Wisdom and a Sense of Humor
I love this poem “If a Prayer Would Do It” by Stephen Levine:
If prayer would do it
If reading esteemed thinkers would do it
I’d be halfway through the Patriarchs.
If discourse would do it
I’d be sitting with His Holiness
every moment he was free.
If contemplation would do it
I’d have translated the Periodic Table
to hermit poems, converting
matter to spirit.
If even fighting would do it
I’d already be a blackbelt.
If anything other than love could do it
I’ve done it already
and left the hardest for last.
And I love this picture of the Dalai Lama, which somehow captures both his wisdom and his sense of humor.
In his wisdom, the Dalai Lama knows the truth of the poem, and he lives what he knows: The hardest thing — and the most important thing — is love.

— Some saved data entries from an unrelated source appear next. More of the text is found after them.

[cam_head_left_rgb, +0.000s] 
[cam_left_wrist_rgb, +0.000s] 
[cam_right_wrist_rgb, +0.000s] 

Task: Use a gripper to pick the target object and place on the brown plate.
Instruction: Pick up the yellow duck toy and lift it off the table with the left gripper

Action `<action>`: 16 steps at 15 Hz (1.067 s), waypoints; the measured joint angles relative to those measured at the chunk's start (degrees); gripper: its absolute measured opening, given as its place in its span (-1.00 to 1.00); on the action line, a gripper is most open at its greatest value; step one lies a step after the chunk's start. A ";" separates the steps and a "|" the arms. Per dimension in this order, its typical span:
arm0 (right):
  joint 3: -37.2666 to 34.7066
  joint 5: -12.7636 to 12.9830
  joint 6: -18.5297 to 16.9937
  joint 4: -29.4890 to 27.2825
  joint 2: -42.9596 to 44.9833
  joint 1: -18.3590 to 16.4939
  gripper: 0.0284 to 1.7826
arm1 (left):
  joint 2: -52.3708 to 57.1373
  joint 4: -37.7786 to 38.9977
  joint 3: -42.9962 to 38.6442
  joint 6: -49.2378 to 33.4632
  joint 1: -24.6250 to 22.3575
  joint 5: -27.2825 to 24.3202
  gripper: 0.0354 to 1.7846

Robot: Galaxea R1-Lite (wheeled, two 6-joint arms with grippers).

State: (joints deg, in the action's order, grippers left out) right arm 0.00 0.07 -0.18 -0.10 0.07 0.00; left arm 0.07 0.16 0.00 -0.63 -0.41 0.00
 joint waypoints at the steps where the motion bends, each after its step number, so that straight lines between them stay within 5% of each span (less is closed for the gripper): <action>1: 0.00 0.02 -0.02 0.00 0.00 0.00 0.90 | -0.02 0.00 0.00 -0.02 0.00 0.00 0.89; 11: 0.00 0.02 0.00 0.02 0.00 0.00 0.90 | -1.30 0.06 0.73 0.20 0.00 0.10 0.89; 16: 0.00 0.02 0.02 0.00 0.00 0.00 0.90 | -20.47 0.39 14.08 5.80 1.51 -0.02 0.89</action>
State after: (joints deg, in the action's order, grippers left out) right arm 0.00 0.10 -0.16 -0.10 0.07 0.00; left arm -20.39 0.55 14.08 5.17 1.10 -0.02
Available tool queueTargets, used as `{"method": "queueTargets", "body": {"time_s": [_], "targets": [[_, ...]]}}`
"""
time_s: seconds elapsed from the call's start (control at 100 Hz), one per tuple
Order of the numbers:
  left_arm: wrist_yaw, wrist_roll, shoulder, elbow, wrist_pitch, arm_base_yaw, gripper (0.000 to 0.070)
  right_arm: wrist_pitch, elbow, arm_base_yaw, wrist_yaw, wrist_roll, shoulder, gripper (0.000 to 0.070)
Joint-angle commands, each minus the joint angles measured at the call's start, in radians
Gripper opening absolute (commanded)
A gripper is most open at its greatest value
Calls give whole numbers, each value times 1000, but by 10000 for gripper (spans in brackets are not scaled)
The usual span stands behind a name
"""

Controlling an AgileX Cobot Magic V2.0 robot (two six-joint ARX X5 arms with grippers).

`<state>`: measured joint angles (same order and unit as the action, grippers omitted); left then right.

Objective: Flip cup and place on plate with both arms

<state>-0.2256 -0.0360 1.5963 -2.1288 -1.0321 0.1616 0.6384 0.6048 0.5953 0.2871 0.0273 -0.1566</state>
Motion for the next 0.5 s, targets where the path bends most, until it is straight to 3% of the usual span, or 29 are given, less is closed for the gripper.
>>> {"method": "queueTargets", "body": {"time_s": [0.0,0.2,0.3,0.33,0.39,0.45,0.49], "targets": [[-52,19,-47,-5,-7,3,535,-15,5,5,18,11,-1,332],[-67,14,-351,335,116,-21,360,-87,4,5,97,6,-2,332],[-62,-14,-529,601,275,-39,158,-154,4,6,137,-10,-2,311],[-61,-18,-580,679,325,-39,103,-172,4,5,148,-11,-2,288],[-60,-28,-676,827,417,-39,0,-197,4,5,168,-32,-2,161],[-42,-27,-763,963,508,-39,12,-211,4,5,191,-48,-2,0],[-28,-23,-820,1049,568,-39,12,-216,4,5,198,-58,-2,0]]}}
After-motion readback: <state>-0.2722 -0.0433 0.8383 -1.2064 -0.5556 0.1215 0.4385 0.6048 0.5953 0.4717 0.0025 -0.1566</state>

As for his sense of humor, here’s my favorite Dalai Lama story: A few years ago, I heard him speak to a big crowd at the University of Colorado at Boulder. In the Q & A session, the first question came from a very eager young man seated front and center.
He clearly wanted to take full advantage of this rare chance to address His Holiness, so he went on and on and on, giving a speech as much as asking a question. Finally, his question came clear: He and his wife had three children. Would the Dalai Lama please tell him exactly what they should do to raise their children in Buddhism’s Five Precepts?
People who ask long, rambling “questions” don’t really stop. They sort of subside, as the surf does now and then. This young man finally subsided, saying, “So, how should we raise our children?”
After a moment, the Dalai Lama spoke: “Tee-hee-hee!”, he giggled. “How should I know? I MONK!” End of answer!
The man has a great sense of humor, and a fabulous giggle to boot. I could never trust the wisdom of anyone who’s devoid of that quality!